1.2 Process the data
(1) Genotype data
Quality control (QC) process was performed using the R package “GenABEL”. The
example of the input dataset is show as below:
Name
rs1001
rs2401
rs123
Chr
2
3
3
Pos
12897
12357
5327
id1
AC
AG
TC
id2
AA
GG
TT
id3
AA
AG
CC
Here, every row corresponds to a SNP, and each column, starting with the 4th,
corresponds to a subject.
We need to make the genotype data into the above format. The dataset obtained from
WTCCC is for 22 chromosomes separately. The dataset is in the long format -- every
single nucleotide polymorphism (SNP) is repeated N times in rows where N is the
number of subjects. Firstly, the dataset should be made into the wide format so that
each row contains the data for one SNP, and each column corresponds to a subject
showing his/her genotype of the SNP. The genotype data with a confidence score
<0.9 were regarded as missing. We followed the WTCCC’s recommendations based
on the sample call rates and evidence of recent non-European ancestry to exclude
cases and controls (the exclusions lists from WTCCC website are: exclusion-list-0502-2007-CD.txt, exclusion-list_05-02-2007.txt, and exclusion-list-snps26_04_2007.txt).
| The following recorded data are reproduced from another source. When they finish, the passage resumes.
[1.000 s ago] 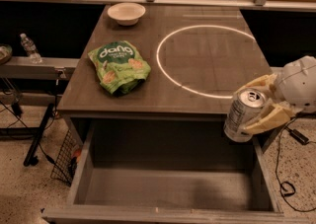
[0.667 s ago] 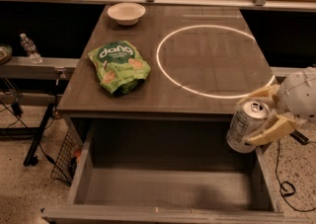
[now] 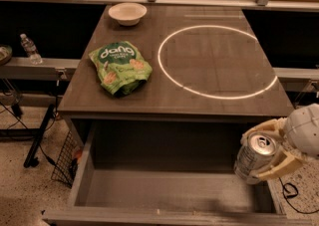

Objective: Place 7up can into top drawer

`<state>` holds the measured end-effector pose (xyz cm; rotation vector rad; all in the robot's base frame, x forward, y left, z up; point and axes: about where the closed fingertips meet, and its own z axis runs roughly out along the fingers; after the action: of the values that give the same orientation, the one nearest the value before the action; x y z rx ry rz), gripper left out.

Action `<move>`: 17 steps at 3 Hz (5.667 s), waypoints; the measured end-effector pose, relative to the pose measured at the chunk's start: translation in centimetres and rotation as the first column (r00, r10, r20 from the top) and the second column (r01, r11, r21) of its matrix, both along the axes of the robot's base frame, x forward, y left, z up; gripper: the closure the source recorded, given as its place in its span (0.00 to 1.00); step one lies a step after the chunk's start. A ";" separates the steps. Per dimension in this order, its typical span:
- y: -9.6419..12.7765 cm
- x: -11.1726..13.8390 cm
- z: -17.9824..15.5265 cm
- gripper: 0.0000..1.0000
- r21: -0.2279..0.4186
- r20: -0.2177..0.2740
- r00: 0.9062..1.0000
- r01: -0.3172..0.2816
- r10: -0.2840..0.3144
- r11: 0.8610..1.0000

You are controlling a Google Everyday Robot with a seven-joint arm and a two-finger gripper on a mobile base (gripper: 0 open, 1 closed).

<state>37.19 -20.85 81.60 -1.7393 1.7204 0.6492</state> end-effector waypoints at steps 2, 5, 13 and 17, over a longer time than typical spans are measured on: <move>0.4 0.4 -6.0 1.00 0.035 0.009 1.000 0.014 -0.014 0.999; 4.2 2.2 -12.9 0.83 0.142 0.005 1.000 0.022 -0.023 0.990; 0.8 1.6 -11.1 0.44 0.105 -0.017 0.996 0.094 -0.093 0.990; -1.8 7.0 13.2 1.00 -0.053 0.414 0.905 0.131 -0.098 0.990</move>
Offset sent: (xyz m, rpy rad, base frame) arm 0.0121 0.0099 -0.1048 0.0667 -0.0115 -0.0438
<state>44.20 -22.69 94.76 -1.6671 1.5484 0.1444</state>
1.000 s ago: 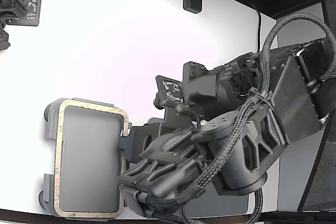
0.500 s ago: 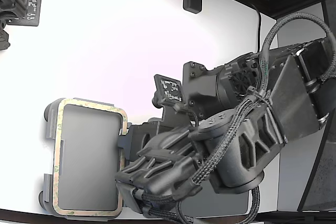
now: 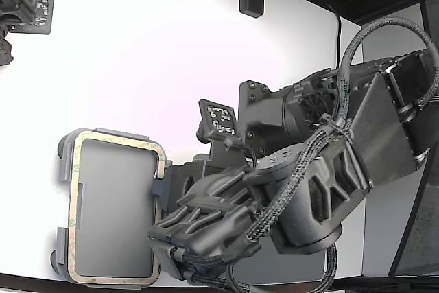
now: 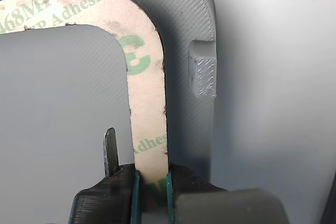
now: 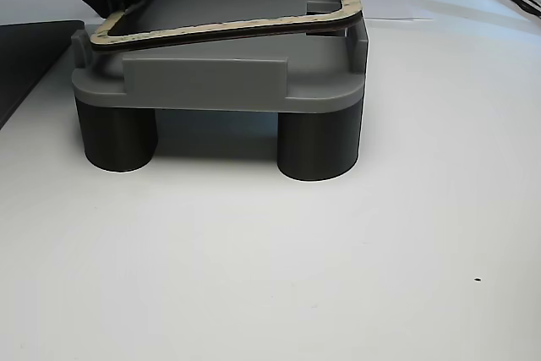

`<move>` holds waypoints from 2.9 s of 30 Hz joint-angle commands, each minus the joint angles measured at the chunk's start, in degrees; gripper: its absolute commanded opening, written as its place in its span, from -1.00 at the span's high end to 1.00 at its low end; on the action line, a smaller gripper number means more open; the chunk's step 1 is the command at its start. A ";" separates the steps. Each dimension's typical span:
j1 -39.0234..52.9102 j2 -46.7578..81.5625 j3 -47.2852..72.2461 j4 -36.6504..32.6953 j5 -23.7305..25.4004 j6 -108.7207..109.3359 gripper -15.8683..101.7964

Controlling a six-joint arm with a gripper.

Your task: Move top rectangular frame to the holder.

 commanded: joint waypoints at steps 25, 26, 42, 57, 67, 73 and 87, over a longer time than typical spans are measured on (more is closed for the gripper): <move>-0.79 1.67 -1.32 -1.67 3.52 -1.76 -0.97; -0.79 1.67 -1.85 -1.67 4.13 -2.02 -0.97; 0.18 25.49 15.91 -29.79 22.50 -42.89 -0.93; -21.88 68.73 50.98 -46.41 10.28 -112.41 -0.93; -27.51 91.67 64.86 -36.47 4.75 -116.89 -0.94; -28.92 91.67 69.43 -34.37 4.66 -116.81 -0.97; -29.09 91.67 73.92 -36.83 2.20 -118.83 -0.97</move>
The genotype data after the above process are saved as
“genoheaderChro*.txt” where * is the chromosome number.
(2) Phenotype data
The phenotype data contain all phenotypic information in a data frame. Rows of this
data frame correspond to study subjects, and the columns correspond to phenotypic
variables. There are two default variables, which are always present: "id" and "sex",
which are the study subject identification code and sex of the subjects, respectively.
Males are coded with ones ("1") and females are coded with zero ("0"). For more
information, please refer to the tutorial of the GenABLE package
http://www.genabel.org/tutorials/ABEL-tutorial.
1.3 Filters used in QC
 SNPs with SNP call rates less than 95% were removed.
 We also removed SNPs based on their minor allele frequencies: the default
minor allele frequency cutoff in the GenABEL R package was used (2.5/N
where N is the number of subjects)
 We used a cutoff of 0.2 for the Hardy-Weinberg Equilibrium (HWE) test’s
false discovery rates, based on combined cases and controls.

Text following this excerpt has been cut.